What experimental controls are essential when using ATRAID antibody for studying cell cycle regulation?

When investigating ATRAID's role in cell cycle regulation, particularly its involvement in inducing cell cycle arrest via CCND1 inhibition within the ATRA signaling pathway, several critical controls must be incorporated:

Positive Controls:

• Include known ATRAID-expressing cell lines (such as HEK-293) as positive controls for antibody functionality

• Use samples with confirmed cell cycle arrest phenotypes (serum-starved cells) as comparative controls

Negative Controls:

• ATRAID knockdown/knockout samples using siRNA or CRISPR-Cas9 to confirm antibody specificity

• Secondary antibody-only controls to assess non-specific binding

• Isotype controls to evaluate potential background signal

Functional Controls:

• Parallel analysis of CCND1 expression levels to correlate with ATRAID expression

• Cell cycle synchronization experiments with FACS analysis to precisely determine the cell cycle stage affected by ATRAID

• Treatment with and without ATRA to examine pathway-specific effects on ATRAID function

• Time-course experiments to capture dynamic changes in ATRAID expression during cell cycle progression

Validation Controls:

• Use of multiple antibodies targeting different ATRAID epitopes to confirm observed expression patterns

• Correlation of protein expression with mRNA levels through parallel qRT-PCR analysis

• Subcellular fractionation to confirm the anticipated localization of ATRAID during cell cycle regulation

How can the ATRAID antibody be used to study the role of ATRAID in osteoblast differentiation?

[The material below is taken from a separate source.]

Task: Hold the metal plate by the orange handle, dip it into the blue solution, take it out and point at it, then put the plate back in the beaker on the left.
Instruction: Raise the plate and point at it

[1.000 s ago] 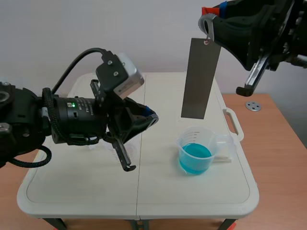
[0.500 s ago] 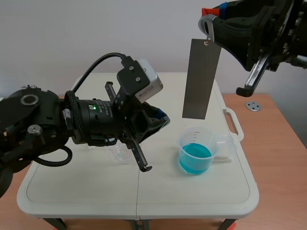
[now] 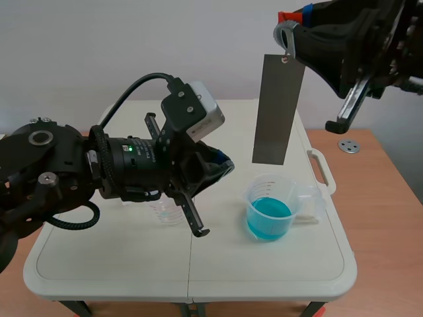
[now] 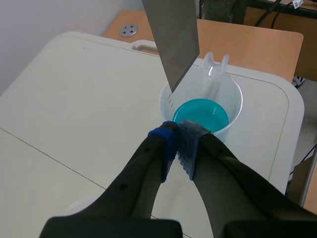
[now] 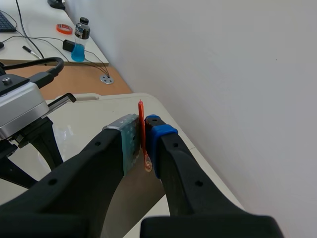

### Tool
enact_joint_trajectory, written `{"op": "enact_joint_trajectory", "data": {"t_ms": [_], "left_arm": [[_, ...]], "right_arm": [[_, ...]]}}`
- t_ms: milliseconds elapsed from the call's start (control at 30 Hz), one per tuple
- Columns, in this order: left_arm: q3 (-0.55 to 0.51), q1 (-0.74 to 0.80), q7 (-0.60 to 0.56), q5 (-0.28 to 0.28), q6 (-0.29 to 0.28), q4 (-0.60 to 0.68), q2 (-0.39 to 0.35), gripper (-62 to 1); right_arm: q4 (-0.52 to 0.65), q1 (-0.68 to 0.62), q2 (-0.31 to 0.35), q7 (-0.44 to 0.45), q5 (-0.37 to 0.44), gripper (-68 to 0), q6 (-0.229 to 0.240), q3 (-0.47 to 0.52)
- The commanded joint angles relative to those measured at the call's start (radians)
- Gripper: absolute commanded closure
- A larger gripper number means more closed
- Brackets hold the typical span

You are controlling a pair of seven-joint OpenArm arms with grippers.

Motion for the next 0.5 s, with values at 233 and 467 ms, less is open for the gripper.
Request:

Investigating ATRAID's function in osteoblast differentiation and terminal mineralization requires specialized experimental approaches utilizing the ATRAID antibody:

1. Temporal Expression Analysis:
Track ATRAID protein expression throughout the differentiation process of osteoblast precursor cells (e.g., MC3T3-E1 cells or primary mesenchymal stem cells) using Western blot with the ATRAID antibody at multiple time points (days 0, 3, 7, 14, 21). This temporal mapping can reveal critical windows when ATRAID expression correlates with key differentiation events .

2. Immunocytochemistry/Immunofluorescence:
While not specifically validated in the product information, the ATRAID antibody could potentially be optimized for immunofluorescence staining to:

• Visualize subcellular localization changes during differentiation

• Perform co-localization studies with osteoblast markers (RUNX2, OSX, OCN)

• Compare expression patterns between differentiating and terminally differentiated osteoblasts

3. Functional Studies Combined with Immunodetection:

• Perform ATRAID knockdown/overexpression experiments followed by Western blot analysis to correlate protein levels with differentiation markers

• Use the antibody to monitor ATRAID levels after treatment with differentiation-promoting factors (BMP-2, vitamin D, etc.)

• Combine ATRAID detection with mineralization assays (Alizarin Red S staining) to correlate protein expression with functional outcomes

4. Isoform-Specific Analysis:
Leverage the antibody's ability to detect all three isoforms to determine whether specific isoforms predominate during different stages of osteoblast differentiation:

• Use higher-resolution gel systems to clearly separate the isoforms

• Quantify the relative abundance of each isoform throughout the differentiation timeline

• Correlate isoform expression patterns with differentiation markers

5. Mechanistic Studies:

• Use immunoprecipitation (IP) with the ATRAID antibody followed by mass spectrometry to identify binding partners specific to osteoblast differentiation

• Perform chromatin immunoprecipitation (ChIP) assays following IP to identify potential DNA binding sites if ATRAID functions as a transcriptional regulator

These methodological approaches utilizing the ATRAID antibody can provide comprehensive insights into how ATRAID contributes to the complex process of osteoblast differentiation and mineralization.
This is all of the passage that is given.